**WHAT YOU NEED TO DO**: Set down each line from the start of the material exactly, please, up to and including the one that contains "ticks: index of".

**RECORDED INFORMATION**:
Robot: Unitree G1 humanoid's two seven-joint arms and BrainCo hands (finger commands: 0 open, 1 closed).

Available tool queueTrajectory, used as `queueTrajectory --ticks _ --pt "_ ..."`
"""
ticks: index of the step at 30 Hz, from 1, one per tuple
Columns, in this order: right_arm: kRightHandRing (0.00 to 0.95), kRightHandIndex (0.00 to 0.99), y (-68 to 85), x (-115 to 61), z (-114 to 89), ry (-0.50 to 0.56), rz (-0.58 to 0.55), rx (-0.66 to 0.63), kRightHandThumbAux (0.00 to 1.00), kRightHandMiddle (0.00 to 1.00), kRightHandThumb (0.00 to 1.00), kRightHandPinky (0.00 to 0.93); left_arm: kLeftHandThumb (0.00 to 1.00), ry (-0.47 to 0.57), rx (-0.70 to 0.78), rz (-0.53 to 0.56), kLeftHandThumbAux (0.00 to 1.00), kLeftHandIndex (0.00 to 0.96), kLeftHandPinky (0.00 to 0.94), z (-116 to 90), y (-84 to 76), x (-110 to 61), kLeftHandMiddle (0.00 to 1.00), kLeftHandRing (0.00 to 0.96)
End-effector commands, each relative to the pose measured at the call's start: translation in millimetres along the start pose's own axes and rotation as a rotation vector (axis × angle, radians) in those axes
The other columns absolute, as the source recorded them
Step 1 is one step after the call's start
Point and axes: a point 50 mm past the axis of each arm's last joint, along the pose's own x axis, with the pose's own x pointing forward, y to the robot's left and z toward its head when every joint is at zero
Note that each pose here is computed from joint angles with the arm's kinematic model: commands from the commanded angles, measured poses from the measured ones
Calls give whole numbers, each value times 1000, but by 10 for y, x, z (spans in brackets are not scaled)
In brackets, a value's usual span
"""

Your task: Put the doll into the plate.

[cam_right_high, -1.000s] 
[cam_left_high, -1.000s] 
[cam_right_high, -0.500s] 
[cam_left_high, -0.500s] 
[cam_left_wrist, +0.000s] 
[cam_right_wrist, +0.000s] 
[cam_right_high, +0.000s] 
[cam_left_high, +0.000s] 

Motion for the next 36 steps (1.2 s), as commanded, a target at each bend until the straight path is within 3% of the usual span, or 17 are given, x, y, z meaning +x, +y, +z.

**SOLUTION TO THE EXERCISE**:
Robot: Unitree G1 humanoid's two seven-joint arms and BrainCo hands (finger commands: 0 open, 1 closed).

Available tool queueTrajectory, used as `queueTrajectory --ticks _ --pt "_ ..."`
"""
ticks: index of the step at 30 Hz, from 1, one per tuple

Nothing else remains for the exercise.